◆ Work task: Scan the records for the word "answers". Return each line where it is found.

◆ The data:
----

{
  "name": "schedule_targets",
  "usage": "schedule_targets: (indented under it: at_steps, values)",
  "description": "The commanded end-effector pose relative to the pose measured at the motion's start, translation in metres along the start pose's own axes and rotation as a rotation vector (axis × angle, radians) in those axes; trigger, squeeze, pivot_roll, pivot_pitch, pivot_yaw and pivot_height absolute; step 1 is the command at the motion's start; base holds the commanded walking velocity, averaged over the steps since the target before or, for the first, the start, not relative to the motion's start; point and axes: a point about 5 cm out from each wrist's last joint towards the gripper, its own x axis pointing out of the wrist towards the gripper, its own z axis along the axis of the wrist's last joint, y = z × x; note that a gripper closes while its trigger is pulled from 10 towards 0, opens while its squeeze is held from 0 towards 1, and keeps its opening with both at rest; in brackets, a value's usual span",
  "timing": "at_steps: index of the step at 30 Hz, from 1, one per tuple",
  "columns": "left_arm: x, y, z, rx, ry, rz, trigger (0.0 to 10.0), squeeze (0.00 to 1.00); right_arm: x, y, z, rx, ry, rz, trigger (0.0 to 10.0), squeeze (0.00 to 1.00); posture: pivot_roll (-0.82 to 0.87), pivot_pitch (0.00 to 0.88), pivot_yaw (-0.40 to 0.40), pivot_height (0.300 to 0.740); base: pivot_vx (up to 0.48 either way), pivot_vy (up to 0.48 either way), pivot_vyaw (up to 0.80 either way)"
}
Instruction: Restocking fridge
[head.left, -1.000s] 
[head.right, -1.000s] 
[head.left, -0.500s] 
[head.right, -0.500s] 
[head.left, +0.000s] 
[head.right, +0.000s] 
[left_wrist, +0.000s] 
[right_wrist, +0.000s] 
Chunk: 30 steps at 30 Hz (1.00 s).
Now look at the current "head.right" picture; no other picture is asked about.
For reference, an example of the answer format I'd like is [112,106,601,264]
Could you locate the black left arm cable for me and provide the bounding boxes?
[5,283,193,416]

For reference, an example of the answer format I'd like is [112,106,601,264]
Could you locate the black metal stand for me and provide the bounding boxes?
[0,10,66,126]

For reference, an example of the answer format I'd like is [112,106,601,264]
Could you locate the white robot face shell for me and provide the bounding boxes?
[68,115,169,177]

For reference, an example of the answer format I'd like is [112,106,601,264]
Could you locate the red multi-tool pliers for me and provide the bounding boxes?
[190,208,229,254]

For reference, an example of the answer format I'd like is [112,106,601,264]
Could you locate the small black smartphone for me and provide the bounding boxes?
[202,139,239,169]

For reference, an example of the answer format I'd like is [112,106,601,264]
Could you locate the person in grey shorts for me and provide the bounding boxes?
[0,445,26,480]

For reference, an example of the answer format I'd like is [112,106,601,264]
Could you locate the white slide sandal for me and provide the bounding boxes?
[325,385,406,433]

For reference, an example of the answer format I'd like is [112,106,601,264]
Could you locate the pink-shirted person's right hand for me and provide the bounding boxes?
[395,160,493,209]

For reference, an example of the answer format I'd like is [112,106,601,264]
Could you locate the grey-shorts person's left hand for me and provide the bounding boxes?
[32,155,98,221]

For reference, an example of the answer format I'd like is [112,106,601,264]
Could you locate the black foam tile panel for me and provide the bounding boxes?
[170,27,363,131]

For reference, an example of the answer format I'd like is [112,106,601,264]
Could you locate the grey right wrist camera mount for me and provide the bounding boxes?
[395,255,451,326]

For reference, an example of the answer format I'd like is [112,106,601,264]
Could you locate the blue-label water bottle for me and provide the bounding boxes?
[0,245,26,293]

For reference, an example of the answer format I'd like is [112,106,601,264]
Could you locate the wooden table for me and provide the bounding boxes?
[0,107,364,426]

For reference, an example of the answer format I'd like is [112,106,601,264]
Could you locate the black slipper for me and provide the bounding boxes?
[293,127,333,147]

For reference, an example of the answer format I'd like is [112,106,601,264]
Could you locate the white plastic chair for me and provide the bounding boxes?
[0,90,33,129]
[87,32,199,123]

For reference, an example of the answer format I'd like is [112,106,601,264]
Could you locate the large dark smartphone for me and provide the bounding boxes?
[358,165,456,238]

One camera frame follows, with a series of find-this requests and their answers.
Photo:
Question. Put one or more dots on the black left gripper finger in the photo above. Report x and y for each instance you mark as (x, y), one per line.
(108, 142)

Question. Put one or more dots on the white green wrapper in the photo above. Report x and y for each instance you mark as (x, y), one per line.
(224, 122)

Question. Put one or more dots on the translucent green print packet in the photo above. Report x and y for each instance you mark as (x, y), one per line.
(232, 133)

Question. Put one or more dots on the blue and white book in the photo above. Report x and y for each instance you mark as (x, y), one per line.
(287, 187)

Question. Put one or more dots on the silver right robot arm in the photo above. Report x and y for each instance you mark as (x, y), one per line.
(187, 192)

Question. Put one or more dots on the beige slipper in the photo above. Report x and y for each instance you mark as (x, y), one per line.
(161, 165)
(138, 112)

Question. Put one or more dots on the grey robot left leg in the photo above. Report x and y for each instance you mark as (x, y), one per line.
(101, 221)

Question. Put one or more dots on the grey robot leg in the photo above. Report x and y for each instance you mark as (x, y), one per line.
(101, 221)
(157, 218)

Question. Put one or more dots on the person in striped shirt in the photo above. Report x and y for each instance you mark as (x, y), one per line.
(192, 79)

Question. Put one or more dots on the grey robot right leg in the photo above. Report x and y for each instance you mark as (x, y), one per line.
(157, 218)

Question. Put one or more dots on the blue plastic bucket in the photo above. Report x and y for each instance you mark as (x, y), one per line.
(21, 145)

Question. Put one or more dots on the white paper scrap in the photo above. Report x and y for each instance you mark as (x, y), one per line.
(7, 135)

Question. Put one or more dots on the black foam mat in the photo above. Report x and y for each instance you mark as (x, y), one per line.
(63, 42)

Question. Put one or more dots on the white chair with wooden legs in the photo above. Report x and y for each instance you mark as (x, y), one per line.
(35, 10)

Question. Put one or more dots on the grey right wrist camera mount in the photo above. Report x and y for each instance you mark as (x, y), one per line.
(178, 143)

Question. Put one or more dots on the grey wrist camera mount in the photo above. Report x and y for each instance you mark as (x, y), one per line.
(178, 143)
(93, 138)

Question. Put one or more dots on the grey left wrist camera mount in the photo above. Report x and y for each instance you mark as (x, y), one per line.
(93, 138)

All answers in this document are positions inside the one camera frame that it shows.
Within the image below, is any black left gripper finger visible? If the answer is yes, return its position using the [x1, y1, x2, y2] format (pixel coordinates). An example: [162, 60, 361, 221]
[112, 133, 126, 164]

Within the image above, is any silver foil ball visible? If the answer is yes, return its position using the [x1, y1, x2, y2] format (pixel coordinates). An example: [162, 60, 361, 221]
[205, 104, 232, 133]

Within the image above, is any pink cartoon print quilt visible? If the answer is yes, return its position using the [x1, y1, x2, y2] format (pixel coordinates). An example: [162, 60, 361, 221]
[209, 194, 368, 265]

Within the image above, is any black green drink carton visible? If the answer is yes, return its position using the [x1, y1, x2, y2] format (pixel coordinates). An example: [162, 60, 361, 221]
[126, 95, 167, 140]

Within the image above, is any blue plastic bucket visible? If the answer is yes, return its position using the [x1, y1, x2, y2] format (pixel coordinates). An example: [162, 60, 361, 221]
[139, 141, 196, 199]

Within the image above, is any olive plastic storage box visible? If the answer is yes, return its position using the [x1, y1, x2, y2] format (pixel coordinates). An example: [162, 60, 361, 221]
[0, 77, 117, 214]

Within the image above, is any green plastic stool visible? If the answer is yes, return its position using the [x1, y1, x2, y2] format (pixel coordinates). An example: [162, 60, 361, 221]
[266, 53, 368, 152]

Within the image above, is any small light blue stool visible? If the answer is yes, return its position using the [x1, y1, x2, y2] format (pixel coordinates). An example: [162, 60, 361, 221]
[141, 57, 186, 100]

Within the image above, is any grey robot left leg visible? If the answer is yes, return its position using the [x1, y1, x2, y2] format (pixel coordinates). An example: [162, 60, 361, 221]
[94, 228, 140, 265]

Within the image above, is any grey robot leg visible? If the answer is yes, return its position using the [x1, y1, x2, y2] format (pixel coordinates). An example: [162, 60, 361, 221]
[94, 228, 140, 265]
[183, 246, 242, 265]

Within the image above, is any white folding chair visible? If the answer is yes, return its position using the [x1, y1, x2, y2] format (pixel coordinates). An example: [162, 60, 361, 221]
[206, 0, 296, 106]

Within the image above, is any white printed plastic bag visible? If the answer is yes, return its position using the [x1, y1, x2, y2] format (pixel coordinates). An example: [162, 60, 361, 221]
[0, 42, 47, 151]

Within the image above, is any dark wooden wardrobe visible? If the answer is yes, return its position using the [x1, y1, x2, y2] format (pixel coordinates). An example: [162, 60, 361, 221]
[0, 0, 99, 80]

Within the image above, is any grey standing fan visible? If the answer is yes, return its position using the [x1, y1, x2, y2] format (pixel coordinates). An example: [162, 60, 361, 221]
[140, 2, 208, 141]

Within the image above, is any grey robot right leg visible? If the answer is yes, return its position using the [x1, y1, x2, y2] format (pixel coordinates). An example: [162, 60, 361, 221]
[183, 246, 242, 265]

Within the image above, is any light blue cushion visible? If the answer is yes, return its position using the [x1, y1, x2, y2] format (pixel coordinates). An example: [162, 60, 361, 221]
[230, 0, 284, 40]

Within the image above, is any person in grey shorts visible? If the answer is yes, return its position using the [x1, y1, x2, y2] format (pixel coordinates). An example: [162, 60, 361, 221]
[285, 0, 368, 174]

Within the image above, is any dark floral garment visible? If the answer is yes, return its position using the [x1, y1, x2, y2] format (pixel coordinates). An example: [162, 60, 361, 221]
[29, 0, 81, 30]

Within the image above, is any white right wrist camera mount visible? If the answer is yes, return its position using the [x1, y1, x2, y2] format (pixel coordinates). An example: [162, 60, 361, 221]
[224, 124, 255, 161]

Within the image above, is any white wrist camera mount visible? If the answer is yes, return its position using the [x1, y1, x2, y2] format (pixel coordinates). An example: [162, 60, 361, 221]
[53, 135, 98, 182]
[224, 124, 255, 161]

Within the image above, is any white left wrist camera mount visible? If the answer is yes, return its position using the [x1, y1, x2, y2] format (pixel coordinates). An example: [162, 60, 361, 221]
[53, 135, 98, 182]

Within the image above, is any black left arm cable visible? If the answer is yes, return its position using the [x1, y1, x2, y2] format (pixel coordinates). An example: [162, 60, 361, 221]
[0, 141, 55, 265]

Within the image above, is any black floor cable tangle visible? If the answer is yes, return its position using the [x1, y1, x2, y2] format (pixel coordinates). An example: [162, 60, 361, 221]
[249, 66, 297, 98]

----

◆ Result of the task:
One camera frame follows, with a series of find-this requests and their answers.
All answers in this document are positions inside the one camera frame that it shows.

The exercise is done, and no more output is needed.